> **Task item**
Reproduce the whole listing exactly and let no picture into the copy.

= = = =

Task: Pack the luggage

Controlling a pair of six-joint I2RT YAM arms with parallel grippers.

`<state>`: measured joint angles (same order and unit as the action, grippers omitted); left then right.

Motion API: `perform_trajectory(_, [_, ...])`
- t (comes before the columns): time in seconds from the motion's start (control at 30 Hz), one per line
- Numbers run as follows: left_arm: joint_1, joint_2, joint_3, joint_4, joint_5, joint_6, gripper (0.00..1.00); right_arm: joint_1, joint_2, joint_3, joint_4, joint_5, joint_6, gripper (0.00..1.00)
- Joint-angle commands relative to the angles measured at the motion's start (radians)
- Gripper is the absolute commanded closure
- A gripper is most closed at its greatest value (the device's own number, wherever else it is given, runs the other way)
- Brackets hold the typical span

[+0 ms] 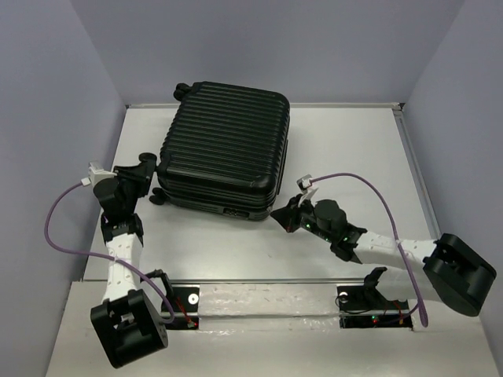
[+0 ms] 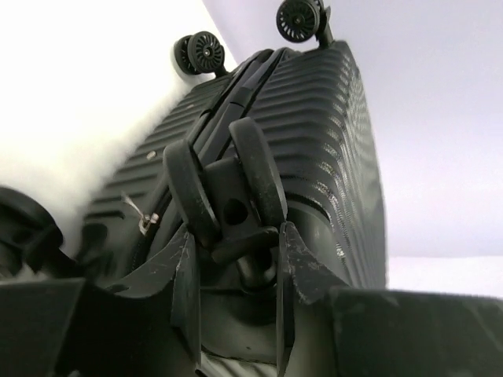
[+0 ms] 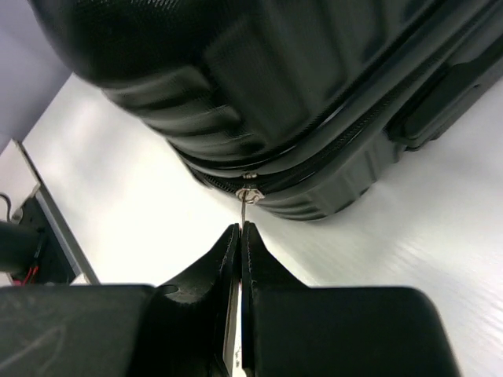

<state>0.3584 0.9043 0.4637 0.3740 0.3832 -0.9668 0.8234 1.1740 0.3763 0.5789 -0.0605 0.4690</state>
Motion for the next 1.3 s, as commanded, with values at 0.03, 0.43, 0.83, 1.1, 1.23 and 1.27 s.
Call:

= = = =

> **Task output**
Task: Pack the luggage

Controlling a pair of six-joint I2RT YAM arms with parallel grippers.

`<state>`: measured joint angles (same order and unit as the action, grippers omitted); left then right.

Motion API: `perform_trajectory(_, [_, ...])`
- t (comes before the columns): time in seconds from the motion's start (control at 30 Hz), one per line
- Numbers run as follows: left_arm: joint_1, joint_2, joint_3, joint_4, joint_5, joint_6, gripper (0.00..1.00); right_arm: joint_1, joint_2, joint_3, joint_4, joint_5, joint_6, gripper (0.00..1.00)
- Joint-angle commands relative to the angles measured at the motion's start (radians)
- Gripper is the absolute commanded closure
- A gripper is most closed at its greatest value (the device's own number, wherever else it is given, runs the other way)
- Brackets hold the typical span

[+0 ms] 
[+0 ms] 
[+0 ms] 

<state>0.3584 0.9043 0.4637 0.3740 0.3832 -0.9668 0.8234 1.1740 0.3763 0.5789 -0.0605 0.4690</state>
Motion for the next 1.3 s, as commanded, with values at 0.03, 0.43, 0.83, 1.1, 1.23 and 1.27 s.
Call:

This answer requires no additional content.